Aus dem Ukrainischen und Russischen von Jutta Lindekugel. Mittwoch, 19. Februar 2014. Seit Wochen wird auf dem Majdan im Herzen Kyjiws demonstriert. Die Proteste haben in den letzten Tagen noch einmal Zulauf erhalten. Das Regime unter dem korrupten Präsidenten Wiktor Janukowytsch reagiert mit enthemmter Gewalt. Doch Katja will heute nicht auf den Majdan. Sie möchte ihren Sohn Danylo von der Schule imZentrum der Stadt abholen, ihn in Sicherheit bringen. Aber noch bevor sie die Schule erreicht, gerät sie mitten hinein in die Woge aus Protest und Gewalt, wird von ihr mitgerissen und verliert den Kontakt zu ihrem Sohn.Es beginnt eine verzweifelte Suche auf und unter dem Majdan in dieser Nacht, in der sich das Schicksal der Ukraine durch einen Paukenschlag entscheiden wird.Olena Sachartschenko erzählt den Euromajdan aus Perspektive der Frauen. Sie erzählt von einem Kyjiw, das Gäste der Stadt nur selten zu sehen bekommen, vom Erbe der Sowjetzeit, das zuweilen bleischwer auf der ukrainischen Gesellschaft lastet und von Kämpferinnen, die mitbestimmen wollen, wenn es um die Zukunft der Ukraine geht - und um ihre eigene Zukunft.

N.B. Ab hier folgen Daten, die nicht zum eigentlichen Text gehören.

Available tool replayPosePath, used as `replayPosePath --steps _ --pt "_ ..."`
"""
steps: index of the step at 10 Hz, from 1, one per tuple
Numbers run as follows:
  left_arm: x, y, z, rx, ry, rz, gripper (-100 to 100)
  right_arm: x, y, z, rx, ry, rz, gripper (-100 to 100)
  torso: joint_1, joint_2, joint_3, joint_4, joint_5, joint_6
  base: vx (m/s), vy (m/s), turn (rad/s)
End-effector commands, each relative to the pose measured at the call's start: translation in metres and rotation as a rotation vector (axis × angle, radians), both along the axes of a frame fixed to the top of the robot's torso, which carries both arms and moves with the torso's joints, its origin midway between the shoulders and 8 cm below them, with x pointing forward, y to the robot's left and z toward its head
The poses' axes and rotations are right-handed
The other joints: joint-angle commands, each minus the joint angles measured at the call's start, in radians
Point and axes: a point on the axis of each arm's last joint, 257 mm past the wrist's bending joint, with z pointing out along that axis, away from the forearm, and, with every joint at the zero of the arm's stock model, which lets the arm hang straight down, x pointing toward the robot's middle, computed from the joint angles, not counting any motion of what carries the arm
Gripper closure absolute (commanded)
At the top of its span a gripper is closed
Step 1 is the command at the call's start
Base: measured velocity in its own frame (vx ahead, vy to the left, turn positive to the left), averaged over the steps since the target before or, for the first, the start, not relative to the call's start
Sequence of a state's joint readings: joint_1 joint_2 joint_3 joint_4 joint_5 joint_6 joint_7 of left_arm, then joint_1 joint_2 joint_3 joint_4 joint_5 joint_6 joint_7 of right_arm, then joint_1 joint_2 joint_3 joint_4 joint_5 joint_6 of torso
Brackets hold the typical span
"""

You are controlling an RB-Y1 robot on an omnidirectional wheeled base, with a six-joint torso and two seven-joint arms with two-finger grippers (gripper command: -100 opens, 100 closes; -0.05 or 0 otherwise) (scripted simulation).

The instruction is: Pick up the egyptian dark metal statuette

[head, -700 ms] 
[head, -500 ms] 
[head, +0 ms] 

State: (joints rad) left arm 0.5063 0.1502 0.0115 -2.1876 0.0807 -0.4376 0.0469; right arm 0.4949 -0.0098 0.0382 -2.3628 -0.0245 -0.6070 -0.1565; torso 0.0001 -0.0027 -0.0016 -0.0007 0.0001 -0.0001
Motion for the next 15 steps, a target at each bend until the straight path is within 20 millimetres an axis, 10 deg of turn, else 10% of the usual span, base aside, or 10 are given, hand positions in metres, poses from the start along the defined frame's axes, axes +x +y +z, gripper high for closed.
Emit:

Rezensionsnotiz zu Die Tageszeitung, 20.04.2024

Mit "Kämpferinnen" ist der ukrainischen Autorin Olena Sachartschenko ein vielschichtiger Roman über die Proteste auf dem Maidan in Kiew vor zehn Jahren gelungen, findet Rezensent Alexander Kratochvil. Die Ereignisse, mit denen vor zehn Jahren der russische Krieg gegen die Ukraine begann, werden dort aus der Perspektive einer Mutter und ihres Sohnes, der auf dem Weg in die Schule in die Wirren der Proteste geraten ist und festgenommen wurde, erzählt. Während ,oben', auf den Straßen und Plätzen, die Demonstrierenden gegen die korrupte Regierung und die Polizeigewalt kämpfen, kämpfen ,unten', in einem Labyrinth aus Tunneln und Kanälen, in dem die Mutter Katja und ihre Freundin Witka das Kind und seinen Klassenkameraden suchen, Einzelpersonen um ihre Liebsten - auf das Motiv der Reise durch die Unterwelt, weiß der Rezensent, wird mit dem ukrainischen Titel "Wertep" bereits verwiesen. Von falscher Heroisierung sind Sachartschenkos Schilderungen, so Kratochvil, weit entfernt, die Vielschichtigkeit der Perspektiven verhindere Pathos und Revolutionskitsch. Vielmehr erinnere die fast mythische Rätselhaftigkeit des Geschehens an die Tradition des Magischen Realismus. "Kämpferinnen" ist eine sehr lesenswerte Reflexion der Ereignisse auf dem Maidan, die Jutta Lindekugel hervorragend ins Deutsche übersetzt hat, urteilt der Rezensent.